Queda de avião que matou Samora Machel, em 19 de outubro de 1986, ainda carece de investigação | AFP

Presença externa no país aumentou após morte de Machel

A bordo do Tupolev 134 que caiu transportando Samora Machel em 19 de outubro de 1986, estavam 33 pessoas, das quais apenas nove sobreviveram. As investigações indicaram que a aeronave teria sido desviada de sua rota por um falso sinal de navegação aérea, emitido na mesma frequência do aeroporto de Maputo, que coincidentemente estava sem energia no momento do acidente.

O fato alimentou suspeitas de sabotagem por parte do regime sul-africano do apartheid na época. Apesar das exigências de Moçambique e da União Soviética por uma apuração internacional, Pretória recusou o acesso de observadores estrangeiros ao local.

O governo da África do Sul também ignorou pedidos da Organização da Aviação Civil Internacional e demorou semanas para liberar informações sobre as caixas-pretas. Testemunhos de sobreviventes relataram a presença de militares sul-africanos recolhendo documentos e interrogando feridos logo após a queda. Décadas depois, em 1996, Nelson Mandela defendeu a reabertura do caso, mas enfrentou resistência dentro das Forças Armadas. Mesmo com novos apelos da ONU em 2016, o acidente jamais foi completamente esclarecido.

Após a morte do líder da libertação moçambicana, a adoção do neoliberalismo como estrutura política e econômica dominante resultou, na avaliação de muitos setores da população, na interrupção da industrialização do país.

O boom dos recursos naturais, como o carvão mineral, o gás, as terras agrícolas e diversos minérios , despertou a cobiça de investidores estrangeiros interessados na exploração dessas riquezas. Nesse cenário, formou-se uma nova elite econômica local que se associou ao capital internacional, alterando o equilíbrio de poder entre Estado, sociedade e capital.
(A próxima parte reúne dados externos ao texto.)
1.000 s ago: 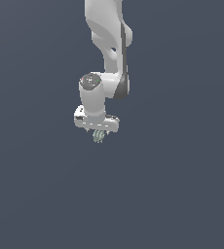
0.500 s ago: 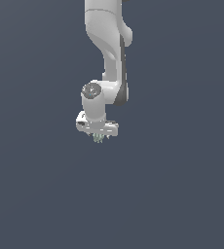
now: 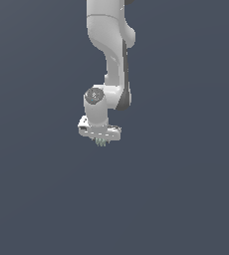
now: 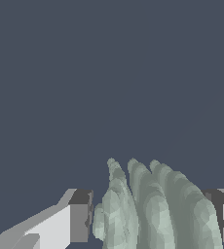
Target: Pick up the object and move it to a goal position.
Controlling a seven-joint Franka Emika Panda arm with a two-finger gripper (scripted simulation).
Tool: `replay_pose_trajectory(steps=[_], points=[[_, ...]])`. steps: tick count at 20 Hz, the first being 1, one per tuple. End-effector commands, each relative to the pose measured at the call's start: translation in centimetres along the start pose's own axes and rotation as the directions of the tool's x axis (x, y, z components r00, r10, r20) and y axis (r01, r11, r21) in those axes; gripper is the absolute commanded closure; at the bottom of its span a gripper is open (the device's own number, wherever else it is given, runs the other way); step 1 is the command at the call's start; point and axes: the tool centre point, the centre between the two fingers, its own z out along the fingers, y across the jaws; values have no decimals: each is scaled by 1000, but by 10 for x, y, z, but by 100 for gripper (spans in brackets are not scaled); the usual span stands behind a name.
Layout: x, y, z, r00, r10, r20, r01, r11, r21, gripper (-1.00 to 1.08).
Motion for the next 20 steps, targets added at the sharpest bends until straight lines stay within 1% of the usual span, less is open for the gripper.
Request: replay_pose_trajectory(steps=[1, 11, 15, 20], points=[[0, 0, 1, 1000, -1, 1, 1, 1000, 0, 108], [1, -2, -7, 1000, 0, 0, 0, 1000, 0, 108], [3, -7, -24, 1000, 0, 0, 0, 1000, 0, 108], [7, -17, -58, 1000, 0, 0, 0, 1000, 0, 108]])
Foi nesse cenário que a mineradora Vale, junto a outras corporações transnacionais, se instalou no país. Muitos definem esse movimento como uma nova colonização silenciosa do continente africano.
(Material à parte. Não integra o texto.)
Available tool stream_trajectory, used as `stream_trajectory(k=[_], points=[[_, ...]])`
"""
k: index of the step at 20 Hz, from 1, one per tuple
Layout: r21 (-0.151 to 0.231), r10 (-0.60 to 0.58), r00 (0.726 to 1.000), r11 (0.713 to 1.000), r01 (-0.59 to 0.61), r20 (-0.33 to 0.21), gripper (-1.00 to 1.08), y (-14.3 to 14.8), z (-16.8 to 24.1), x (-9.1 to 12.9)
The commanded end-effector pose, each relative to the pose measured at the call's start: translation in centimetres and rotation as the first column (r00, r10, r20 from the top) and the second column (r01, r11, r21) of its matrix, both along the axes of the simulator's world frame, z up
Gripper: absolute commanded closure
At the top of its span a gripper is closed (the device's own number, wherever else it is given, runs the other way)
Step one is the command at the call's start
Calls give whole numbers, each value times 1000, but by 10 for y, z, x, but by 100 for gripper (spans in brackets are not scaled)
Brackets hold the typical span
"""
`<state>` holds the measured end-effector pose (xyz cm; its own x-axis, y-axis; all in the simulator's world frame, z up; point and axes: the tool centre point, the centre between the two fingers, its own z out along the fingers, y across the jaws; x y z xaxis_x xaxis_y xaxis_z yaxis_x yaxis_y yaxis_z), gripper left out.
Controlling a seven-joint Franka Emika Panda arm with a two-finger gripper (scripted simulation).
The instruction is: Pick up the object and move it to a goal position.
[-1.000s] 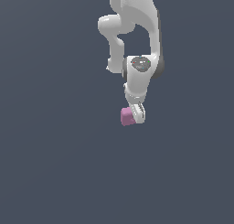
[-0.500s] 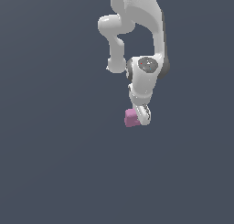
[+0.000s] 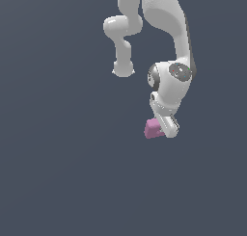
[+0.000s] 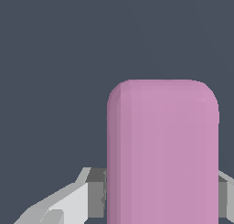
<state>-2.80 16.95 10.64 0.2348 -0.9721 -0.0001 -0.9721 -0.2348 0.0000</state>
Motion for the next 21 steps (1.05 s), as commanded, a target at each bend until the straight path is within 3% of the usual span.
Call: stream_trajectory(k=[1,10,21], points=[[0,0,1000,1000,0,1,108,18,3,9],[0,0,1000,1000,0,0,108,57,7,30],[0,0,1000,1000,0,0,108,63,8,34]])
Hoje o país enfrenta uma grave crise econômica em uma economia estagnada e um Estado ainda fortemente dependente da ajuda externa e da “boa vontade” da comunidade doadora internacional para manter seus serviços básicos e instituições em funcionamento.

Esse cenário tem sido aproveitado pelo FMI, pelas multinacionais, e por investidores como um fator para impor condições e políticas ao governo moçambicano, medidas que muitos consideram intervenções indevidas e um “atentado à soberania nacional”.
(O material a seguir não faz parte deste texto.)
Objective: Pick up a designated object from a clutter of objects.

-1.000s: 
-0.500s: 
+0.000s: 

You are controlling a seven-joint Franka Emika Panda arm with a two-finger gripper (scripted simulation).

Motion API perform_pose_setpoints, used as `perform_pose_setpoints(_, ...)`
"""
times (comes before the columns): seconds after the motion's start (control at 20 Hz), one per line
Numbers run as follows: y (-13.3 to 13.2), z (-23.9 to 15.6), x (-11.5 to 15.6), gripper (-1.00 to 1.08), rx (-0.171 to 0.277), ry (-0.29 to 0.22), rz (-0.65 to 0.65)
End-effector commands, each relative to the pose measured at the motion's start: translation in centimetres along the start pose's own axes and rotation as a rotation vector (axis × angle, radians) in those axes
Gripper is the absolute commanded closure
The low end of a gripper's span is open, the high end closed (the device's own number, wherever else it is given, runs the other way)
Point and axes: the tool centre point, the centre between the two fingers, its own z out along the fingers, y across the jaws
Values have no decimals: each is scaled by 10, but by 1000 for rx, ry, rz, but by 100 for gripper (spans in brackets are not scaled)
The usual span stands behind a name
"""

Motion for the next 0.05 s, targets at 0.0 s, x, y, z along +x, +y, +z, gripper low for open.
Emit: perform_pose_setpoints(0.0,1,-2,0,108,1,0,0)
Em 30 de agosto, o FMI anunciou, após visita ao país, que as discussões sobre um novo programa de ajustamento financeiro vão continuar “nos próximos meses”.

O comunicado de imprensa do FMI disse que há “sinais emergentes de um aumento do interesse dos investidores estrangeiros numa ampla gama de setores”, e por isso conclui que “é essencial abordar os desequilíbrios macroeconómicos para libertar todo o potencial do investimento direto estrangeiro e manter a confiança dos investidores”.